Growth is leading to discussions in the Upstate about more efficient mobility.
Dean Hybl, executive director of Ten at the Top, said the Upstate footprint is growing quicker than in the past and it’s up to business and community stakeholders to get control of that growth. He cited a study his organization conducted, along with Upstate Forever, that looked at land use in the Upstate.
“From the beginning of time to 2015, we used about 740 square miles in the Upstate region to develop the footprint we have today,” Hybl said during a recent GSA Business Report Power Event. “Based on the methodology and modeling future, between 2015 and 2040 we will use an additional 940 square miles. We’ll use more land in 25 years than we’ve used in hundreds of years, and I know that’s not very good.”
Hybl said one way to address and impact that forecast is through mobility and connectivity, especially as it pertains to where people live in connection to where they work, shop and go to school. He said an alliance is needed — a collaborative effort — to address mobility needs.
“It cannot just be the responsibility or the job of the DOT and MPOs (metropolitan planning organizations) and transit providers, because they are doing a really good job with limited resources,” he said. “The places that are successful around mobility in this state or others are places where they have private investments, where they have the community backing.”
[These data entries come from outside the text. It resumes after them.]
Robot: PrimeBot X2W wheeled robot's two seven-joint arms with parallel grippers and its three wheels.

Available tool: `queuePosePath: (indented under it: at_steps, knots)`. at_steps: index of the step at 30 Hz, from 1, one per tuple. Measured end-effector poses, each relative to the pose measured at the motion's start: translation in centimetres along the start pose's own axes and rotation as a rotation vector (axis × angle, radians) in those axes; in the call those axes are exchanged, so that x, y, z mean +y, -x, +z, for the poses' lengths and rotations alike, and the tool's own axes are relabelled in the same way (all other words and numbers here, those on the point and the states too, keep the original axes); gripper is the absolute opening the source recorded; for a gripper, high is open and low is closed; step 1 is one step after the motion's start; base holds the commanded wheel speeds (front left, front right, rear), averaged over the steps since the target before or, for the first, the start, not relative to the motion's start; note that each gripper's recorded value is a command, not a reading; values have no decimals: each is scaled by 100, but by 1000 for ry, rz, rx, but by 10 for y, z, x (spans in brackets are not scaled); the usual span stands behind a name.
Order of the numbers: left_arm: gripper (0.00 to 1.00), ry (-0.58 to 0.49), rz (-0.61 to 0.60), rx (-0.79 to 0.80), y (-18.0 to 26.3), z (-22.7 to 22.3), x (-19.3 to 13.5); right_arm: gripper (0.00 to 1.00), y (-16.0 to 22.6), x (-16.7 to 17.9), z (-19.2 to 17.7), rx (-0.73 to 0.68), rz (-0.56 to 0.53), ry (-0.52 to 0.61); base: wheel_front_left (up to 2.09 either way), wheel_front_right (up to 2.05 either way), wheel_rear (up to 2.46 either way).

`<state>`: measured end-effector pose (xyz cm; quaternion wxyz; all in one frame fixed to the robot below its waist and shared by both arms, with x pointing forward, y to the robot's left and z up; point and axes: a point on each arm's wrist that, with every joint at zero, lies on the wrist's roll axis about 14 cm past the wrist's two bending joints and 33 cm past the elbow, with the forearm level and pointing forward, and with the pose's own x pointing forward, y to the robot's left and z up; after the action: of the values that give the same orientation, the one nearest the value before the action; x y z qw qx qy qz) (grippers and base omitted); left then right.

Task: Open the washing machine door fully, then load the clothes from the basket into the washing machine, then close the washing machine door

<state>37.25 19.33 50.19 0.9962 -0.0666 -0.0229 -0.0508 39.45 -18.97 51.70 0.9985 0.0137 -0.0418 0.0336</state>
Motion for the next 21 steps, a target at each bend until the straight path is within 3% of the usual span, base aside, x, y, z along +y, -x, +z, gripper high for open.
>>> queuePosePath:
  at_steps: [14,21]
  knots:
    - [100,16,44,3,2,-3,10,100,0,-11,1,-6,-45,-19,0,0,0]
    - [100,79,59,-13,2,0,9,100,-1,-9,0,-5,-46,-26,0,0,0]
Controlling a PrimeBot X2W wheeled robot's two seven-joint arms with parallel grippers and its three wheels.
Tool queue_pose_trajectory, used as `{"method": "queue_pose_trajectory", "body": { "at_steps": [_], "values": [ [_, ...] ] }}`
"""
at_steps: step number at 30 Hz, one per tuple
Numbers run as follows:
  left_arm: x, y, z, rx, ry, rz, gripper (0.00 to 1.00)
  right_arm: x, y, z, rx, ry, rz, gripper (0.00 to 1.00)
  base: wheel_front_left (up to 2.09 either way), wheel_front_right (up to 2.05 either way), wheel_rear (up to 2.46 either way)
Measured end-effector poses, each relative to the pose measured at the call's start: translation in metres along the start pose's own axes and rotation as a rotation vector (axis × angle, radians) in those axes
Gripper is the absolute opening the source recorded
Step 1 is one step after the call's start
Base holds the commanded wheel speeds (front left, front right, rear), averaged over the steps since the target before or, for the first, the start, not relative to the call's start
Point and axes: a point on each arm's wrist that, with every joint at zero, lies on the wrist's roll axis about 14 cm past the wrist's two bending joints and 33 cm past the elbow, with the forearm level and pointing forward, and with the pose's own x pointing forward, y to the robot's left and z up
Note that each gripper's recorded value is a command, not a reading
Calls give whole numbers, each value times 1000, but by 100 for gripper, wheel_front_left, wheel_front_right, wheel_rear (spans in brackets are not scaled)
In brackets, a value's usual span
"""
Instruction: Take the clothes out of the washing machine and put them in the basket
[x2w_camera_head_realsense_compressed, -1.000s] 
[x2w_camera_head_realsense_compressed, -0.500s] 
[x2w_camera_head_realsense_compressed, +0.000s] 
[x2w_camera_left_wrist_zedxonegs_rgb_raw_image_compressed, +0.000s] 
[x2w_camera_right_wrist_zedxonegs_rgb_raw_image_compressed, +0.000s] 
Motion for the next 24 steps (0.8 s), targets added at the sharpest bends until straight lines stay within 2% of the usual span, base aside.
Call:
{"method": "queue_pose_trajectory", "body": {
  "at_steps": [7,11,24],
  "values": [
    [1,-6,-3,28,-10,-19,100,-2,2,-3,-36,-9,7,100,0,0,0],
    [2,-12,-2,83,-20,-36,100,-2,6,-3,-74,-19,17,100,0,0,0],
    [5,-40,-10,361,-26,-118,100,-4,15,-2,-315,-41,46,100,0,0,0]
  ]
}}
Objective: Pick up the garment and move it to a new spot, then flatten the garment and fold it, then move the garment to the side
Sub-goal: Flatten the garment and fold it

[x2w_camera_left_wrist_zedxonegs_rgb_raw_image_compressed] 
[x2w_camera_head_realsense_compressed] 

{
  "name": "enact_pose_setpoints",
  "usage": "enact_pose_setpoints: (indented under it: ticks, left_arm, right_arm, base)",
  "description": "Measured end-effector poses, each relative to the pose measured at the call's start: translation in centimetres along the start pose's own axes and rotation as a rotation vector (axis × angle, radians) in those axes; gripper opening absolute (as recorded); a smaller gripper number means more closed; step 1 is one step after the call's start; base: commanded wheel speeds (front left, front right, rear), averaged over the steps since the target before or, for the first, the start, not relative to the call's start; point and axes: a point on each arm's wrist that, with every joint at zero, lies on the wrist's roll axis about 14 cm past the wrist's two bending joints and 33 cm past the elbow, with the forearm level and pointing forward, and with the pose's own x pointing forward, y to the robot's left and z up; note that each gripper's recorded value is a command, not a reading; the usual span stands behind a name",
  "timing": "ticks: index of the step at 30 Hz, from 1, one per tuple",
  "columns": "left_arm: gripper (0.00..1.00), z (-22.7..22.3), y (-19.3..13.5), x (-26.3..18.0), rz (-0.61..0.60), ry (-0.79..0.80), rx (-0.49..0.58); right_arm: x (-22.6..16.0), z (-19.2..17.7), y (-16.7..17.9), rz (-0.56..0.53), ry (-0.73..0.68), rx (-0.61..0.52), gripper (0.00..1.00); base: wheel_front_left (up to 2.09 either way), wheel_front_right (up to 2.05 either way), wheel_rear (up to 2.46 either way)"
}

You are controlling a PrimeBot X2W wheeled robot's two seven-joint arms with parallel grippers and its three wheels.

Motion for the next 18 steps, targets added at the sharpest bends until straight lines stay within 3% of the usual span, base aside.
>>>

Hybl said community buy-in is key. He said the planned mobility alliance will not be a “doer” organization, but a voice consistently emphasizing the value of mobility.
The value of mobility is not lost on manufacturers. Leesa Owens, director of state, local government and community relations at Michelin North America, said mobility is at the heart of what her company does, not just in the tires produced, but in taking care of employees.
“Workforce development is one of our No. 1 priorities,” she said during the Power Event. “We are no different than any other employer across the state in that aspect.”
Owens said Michelin has trouble filling its entry level operator position, in part because of transportation needs.
“We’re located out at the Donaldson campus. If you don’t live out there or don’t have a car, how will you get there? There’s no bus station out that way,” she said. “Mobility is the beginning of the cycle of success.”
Michelin’s years of adjusting to mobility needs include the company’s beginning as a bicycle tire manufacturer in France to its 15 tire manufacturing plants in South Carolina. When the company expanded from bike tires to car tires, it realized motorists were traveling longer distances for the first time and needed help knowing where they were and where they were going. Michelin played a role in developing the first street signs and maps. That was followed by a need for the Michelin Red Guide that “came out of helping people think about transportation and mobility and going places and seeing new things and finding restaurants,” Owens said.
“We have evolved as the concept of mobility has changed,” she said.